La Cámara de Diputados declaró de urgencia y aprobó en dos lecturas
consecutivas el proyecto de Regulación Salarial del Estado Dominicano,
con modificaciones, y será devuelto al Senado para que conozca los
cambios, que benefician a los legisladores.
Este martes, los diputados abrieron los ojos frente a la limitación
que les imponía el artículo 26 del proyecto, que prohibía los beneficios
por gestión: “Queda prohibido la concesión de beneficios e incentivos a
todo funcionario o empleado público sujeto al ámbito de aplicación de
esta Ley, por resultados de gestiones administrativas que se encuentren
dentro del ámbito de su competencia”, decía el artículo.
Quizá pensando en las jugosas comisiones que, según el rumor público,
cobran los legisladores para dejar pasar proyectos de interés para
algunos sectores, y sin el menor rumor, agregaron al párrafo que el
Congreso “se regirá por su reglamento interno”.
La Ley de Salarios fue aprobada con 139 a favor y 10 en contra.
La Ley que fija como salario tope para el presidente de la República
450 mil pesos; para los presidente del Senado, la Cámara de Diputados,
Suprema Corte de Justicia y el Tribunal Constitucional, 400 mil pesos;
el del Tribunal Superior Electoral cobrará 375 mil pesos.
El titular de la Cámara de Cuentas devengará un salario de 350 mil
pesos; los ministros, el Procurador General de la República, el
consultor jurídico del Poder Ejecutivo y el contralor general, 300 mil
pesos y el Defensor del Pueblo, 250 mil pesos.
La ley deja fuera del ámbito de aplicación al Banco Central, cuya
escala salarial será revisada después de cumplido el segundo año de su
promulgación.
La ley limita el uso de tarjetas de crédito con cargo al Estado al
presidente y vicepresidente de la República, los presidentes de las
cámaras legislativas, presidente de la Suprema Corte de Justicia y los
titulares de entes y órganos de origen constitucional.

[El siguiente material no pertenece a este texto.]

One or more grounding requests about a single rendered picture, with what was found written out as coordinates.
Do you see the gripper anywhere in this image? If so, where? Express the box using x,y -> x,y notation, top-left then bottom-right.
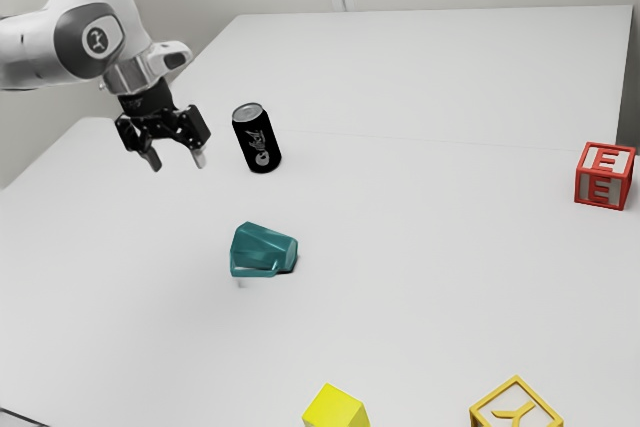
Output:
113,80 -> 212,173

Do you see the black drink can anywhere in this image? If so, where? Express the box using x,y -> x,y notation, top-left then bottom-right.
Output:
231,102 -> 283,175

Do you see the plain yellow block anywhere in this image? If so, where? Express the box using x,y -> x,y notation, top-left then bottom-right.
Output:
301,382 -> 371,427

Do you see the teal faceted mug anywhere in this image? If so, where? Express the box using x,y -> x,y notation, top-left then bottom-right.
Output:
229,220 -> 300,279

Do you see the red letter block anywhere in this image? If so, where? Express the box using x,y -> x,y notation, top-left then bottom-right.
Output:
573,141 -> 638,212

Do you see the yellow letter block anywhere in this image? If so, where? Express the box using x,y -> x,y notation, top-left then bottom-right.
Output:
468,374 -> 565,427

Los gastos de representación quedarán limitados a un monto máximo de
hasta el 15% del salario o sueldo base del funcionario, exceptuando al
presidente y vicepresidente de la República, los presidentes de las
cámaras legislativas, presidente de la Suprema Corte de Justicia,
Tribunal Constitucional, Tribunal Superior Electoral, Cámara de Cuentas y
la Junta Central Electoral.
La asignación de combustible corresponderá al diez por ciento del
salario, exceptuando al presidente y vicepresidente. En los demás
poderes se establecerá con un reglamento.
Consigna, además, que los funcionarios públicos no podrán percibir
ninguna remuneración con cargo del Estado, distinta a la propia de su
puesto de trabajo y no podrán ejercer otras funciones que conlleven el
pago de prestaciones o remuneraciones provenientes de otras fuentes,
excepto las docentes.
Los funcionarios que incumplan con las incompatibilidades, y
prohibiciones establecidas en la Ley, así como aquellos que den un mal
uso a los gastos de representación asignados, serán sancionados con la
pena de la inhabilitación para el desempeño de funciones públicas hasta
por un periodo de cinco años. En el caso de mal uso de los gastos de
representación, se dispondrá, además, el reintegro del duplo de la
cantidad malversada.
A los fines de juicio político establecido en la Constitución, se
considerará falta grave la violación de las prohibiciones establecidas
en esta ley.
Se establece además una sanción al titular del órgano que no
presupueste las asignaciones correspondientes, relativas a las
previsiones presupuestarias para el otorgamiento del salario 13, con una
multa equivalente a tres veces su salario mensual, sin perjuicio de
otras medidas que pueda tomar el Presidente de la República.